= WORK REQUEST =
I would like you to restate each record word for word.
<<<<
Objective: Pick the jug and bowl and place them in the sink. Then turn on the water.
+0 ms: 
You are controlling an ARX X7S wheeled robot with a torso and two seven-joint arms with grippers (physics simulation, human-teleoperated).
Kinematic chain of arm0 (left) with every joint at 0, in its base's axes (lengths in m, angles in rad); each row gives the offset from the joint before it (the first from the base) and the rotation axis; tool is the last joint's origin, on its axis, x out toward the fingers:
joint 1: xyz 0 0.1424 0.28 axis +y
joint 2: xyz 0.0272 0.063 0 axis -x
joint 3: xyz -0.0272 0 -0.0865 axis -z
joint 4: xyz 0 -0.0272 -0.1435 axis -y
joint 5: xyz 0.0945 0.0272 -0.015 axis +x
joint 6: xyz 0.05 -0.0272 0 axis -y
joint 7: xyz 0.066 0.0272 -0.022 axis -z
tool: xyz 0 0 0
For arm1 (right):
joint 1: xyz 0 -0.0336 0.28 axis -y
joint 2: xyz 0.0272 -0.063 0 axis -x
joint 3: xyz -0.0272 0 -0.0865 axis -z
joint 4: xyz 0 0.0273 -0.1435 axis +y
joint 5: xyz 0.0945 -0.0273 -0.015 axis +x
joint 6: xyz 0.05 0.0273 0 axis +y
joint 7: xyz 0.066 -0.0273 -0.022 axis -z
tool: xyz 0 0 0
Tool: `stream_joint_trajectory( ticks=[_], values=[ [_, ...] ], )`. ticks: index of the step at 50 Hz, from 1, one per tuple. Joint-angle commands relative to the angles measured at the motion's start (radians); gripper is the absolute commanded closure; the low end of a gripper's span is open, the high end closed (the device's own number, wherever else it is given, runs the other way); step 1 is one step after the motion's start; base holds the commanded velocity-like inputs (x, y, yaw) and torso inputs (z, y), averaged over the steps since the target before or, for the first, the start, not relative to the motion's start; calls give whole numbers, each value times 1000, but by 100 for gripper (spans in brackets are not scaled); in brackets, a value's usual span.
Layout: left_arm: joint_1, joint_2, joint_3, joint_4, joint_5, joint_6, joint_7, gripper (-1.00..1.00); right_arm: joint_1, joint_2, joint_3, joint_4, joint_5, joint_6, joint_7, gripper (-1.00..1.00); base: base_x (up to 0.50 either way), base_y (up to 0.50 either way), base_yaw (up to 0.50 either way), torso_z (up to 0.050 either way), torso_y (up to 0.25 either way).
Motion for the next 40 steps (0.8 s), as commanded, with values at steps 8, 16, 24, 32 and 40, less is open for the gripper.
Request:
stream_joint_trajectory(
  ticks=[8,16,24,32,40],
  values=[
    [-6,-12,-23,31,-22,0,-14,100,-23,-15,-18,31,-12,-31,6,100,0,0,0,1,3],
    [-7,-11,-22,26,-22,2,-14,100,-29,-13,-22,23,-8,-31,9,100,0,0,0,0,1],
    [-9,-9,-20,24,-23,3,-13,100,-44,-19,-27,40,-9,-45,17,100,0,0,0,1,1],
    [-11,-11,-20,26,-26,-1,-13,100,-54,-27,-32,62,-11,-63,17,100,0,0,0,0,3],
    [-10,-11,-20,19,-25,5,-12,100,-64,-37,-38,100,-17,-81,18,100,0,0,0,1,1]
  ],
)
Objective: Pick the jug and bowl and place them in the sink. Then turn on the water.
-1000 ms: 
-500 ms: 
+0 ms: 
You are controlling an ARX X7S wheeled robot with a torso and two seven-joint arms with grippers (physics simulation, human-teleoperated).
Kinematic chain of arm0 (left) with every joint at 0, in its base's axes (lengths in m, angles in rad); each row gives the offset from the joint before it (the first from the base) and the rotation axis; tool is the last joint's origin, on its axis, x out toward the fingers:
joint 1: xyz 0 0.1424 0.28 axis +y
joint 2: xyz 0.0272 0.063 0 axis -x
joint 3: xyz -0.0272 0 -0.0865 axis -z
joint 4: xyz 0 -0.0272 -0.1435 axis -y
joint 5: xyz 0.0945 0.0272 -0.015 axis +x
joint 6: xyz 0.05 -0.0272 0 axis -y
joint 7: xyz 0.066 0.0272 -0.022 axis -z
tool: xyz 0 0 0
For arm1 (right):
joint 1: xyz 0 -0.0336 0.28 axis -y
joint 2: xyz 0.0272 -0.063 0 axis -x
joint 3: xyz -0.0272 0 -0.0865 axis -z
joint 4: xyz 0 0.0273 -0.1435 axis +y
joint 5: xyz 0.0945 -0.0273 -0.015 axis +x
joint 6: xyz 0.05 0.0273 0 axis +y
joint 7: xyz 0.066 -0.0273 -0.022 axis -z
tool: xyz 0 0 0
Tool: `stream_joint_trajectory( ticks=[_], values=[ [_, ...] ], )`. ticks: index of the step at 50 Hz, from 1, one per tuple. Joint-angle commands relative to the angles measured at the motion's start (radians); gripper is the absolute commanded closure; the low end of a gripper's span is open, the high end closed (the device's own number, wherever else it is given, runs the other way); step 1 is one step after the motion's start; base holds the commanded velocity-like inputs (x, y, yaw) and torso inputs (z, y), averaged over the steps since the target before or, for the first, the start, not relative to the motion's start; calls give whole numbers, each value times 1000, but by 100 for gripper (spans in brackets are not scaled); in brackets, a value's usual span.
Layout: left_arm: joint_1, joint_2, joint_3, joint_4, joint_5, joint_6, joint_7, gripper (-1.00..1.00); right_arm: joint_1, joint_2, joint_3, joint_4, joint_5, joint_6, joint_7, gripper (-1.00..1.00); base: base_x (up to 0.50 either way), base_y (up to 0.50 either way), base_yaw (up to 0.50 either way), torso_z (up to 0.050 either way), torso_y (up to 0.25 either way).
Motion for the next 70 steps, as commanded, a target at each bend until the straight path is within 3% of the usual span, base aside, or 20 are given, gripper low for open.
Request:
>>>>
= TASK OUTPUT =
Objective: Pick the jug and bowl and place them in the sink. Then turn on the water.
+0 ms: 
You are controlling an ARX X7S wheeled robot with a torso and two seven-joint arms with grippers (physics simulation, human-teleoperated).
Kinematic chain of arm0 (left) with every joint at 0, in its base's axes (lengths in m, angles in rad); each row gives the offset from the joint before it (the first from the base) and the rotation axis; tool is the last joint's origin, on its axis, x out toward the fingers:
joint 1: xyz 0 0.1424 0.28 axis +y
joint 2: xyz 0.0272 0.063 0 axis -x
joint 3: xyz -0.0272 0 -0.0865 axis -z
joint 4: xyz 0 -0.0272 -0.1435 axis -y
joint 5: xyz 0.0945 0.0272 -0.015 axis +x
joint 6: xyz 0.05 -0.0272 0 axis -y
joint 7: xyz 0.066 0.0272 -0.022 axis -z
tool: xyz 0 0 0
For arm1 (right):
joint 1: xyz 0 -0.0336 0.28 axis -y
joint 2: xyz 0.0272 -0.063 0 axis -x
joint 3: xyz -0.0272 0 -0.0865 axis -z
joint 4: xyz 0 0.0273 -0.1435 axis +y
joint 5: xyz 0.0945 -0.0273 -0.015 axis +x
joint 6: xyz 0.05 0.0273 0 axis +y
joint 7: xyz 0.066 -0.0273 -0.022 axis -z
tool: xyz 0 0 0
Tool: `stream_joint_trajectory( ticks=[_], values=[ [_, ...] ], )`. ticks: index of the step at 50 Hz, from 1, one per tuple. Joint-angle commands relative to the angles measured at the motion's start (radians); gripper is the absolute commanded closure; the low end of a gripper's span is open, the high end closed (the device's own number, wherever else it is given, runs the other way); step 1 is one step after the motion's start; base holds the commanded velocity-like inputs (x, y, yaw) and torso inputs (z, y), averaged over the steps since the target before or, for the first, the start, not relative to the motion's start; calls give whole numbers, each value times 1000, but by 100 for gripper (spans in brackets are not scaled); in brackets, a value's usual span.
Layout: left_arm: joint_1, joint_2, joint_3, joint_4, joint_5, joint_6, joint_7, gripper (-1.00..1.00); right_arm: joint_1, joint_2, joint_3, joint_4, joint_5, joint_6, joint_7, gripper (-1.00..1.00); base: base_x (up to 0.50 either way), base_y (up to 0.50 either way), base_yaw (up to 0.50 either way), torso_z (up to 0.050 either way), torso_y (up to 0.25 either way).
Motion for the next 40 steps (0.8 s), as commanded, with values at steps 8, 16, 24, 32 and 40, less is open for the gripper.
Request:
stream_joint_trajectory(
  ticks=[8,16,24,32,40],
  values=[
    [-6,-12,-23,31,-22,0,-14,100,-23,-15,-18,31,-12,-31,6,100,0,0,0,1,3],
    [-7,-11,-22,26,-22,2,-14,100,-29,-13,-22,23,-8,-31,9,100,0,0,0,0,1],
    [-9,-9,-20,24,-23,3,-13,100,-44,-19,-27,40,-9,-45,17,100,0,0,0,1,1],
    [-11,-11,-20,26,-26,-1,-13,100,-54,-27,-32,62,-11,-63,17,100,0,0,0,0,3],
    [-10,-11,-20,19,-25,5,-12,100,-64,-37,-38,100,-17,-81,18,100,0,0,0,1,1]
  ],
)
Objective: Pick the jug and bowl and place them in the sink. Then turn on the water.
-1000 ms: 
-500 ms: 
+0 ms: 
You are controlling an ARX X7S wheeled robot with a torso and two seven-joint arms with grippers (physics simulation, human-teleoperated).
Kinematic chain of arm0 (left) with every joint at 0, in its base's axes (lengths in m, angles in rad); each row gives the offset from the joint before it (the first from the base) and the rotation axis; tool is the last joint's origin, on its axis, x out toward the fingers:
joint 1: xyz 0 0.1424 0.28 axis +y
joint 2: xyz 0.0272 0.063 0 axis -x
joint 3: xyz -0.0272 0 -0.0865 axis -z
joint 4: xyz 0 -0.0272 -0.1435 axis -y
joint 5: xyz 0.0945 0.0272 -0.015 axis +x
joint 6: xyz 0.05 -0.0272 0 axis -y
joint 7: xyz 0.066 0.0272 -0.022 axis -z
tool: xyz 0 0 0
For arm1 (right):
joint 1: xyz 0 -0.0336 0.28 axis -y
joint 2: xyz 0.0272 -0.063 0 axis -x
joint 3: xyz -0.0272 0 -0.0865 axis -z
joint 4: xyz 0 0.0273 -0.1435 axis +y
joint 5: xyz 0.0945 -0.0273 -0.015 axis +x
joint 6: xyz 0.05 0.0273 0 axis +y
joint 7: xyz 0.066 -0.0273 -0.022 axis -z
tool: xyz 0 0 0
Tool: `stream_joint_trajectory( ticks=[_], values=[ [_, ...] ], )`. ticks: index of the step at 50 Hz, from 1, one per tuple. Joint-angle commands relative to the angles measured at the motion's start (radians); gripper is the absolute commanded closure; the low end of a gripper's span is open, the high end closed (the device's own number, wherever else it is given, runs the other way); step 1 is one step after the motion's start; base holds the commanded velocity-like inputs (x, y, yaw) and torso inputs (z, y), averaged over the steps since the target before or, for the first, the start, not relative to the motion's start; calls give whole numbers, each value times 1000, but by 100 for gripper (spans in brackets are not scaled); in brackets, a value's usual span.
Layout: left_arm: joint_1, joint_2, joint_3, joint_4, joint_5, joint_6, joint_7, gripper (-1.00..1.00); right_arm: joint_1, joint_2, joint_3, joint_4, joint_5, joint_6, joint_7, gripper (-1.00..1.00); base: base_x (up to 0.50 either way), base_y (up to 0.50 either way), base_yaw (up to 0.50 either way), torso_z (up to 0.050 either way), torso_y (up to 0.25 either way).
Motion for the next 70 steps, as commanded, a target at each bend until the straight path is within 3% of the usual span, base aside, or 20 are given, gripper low for open.
Request:

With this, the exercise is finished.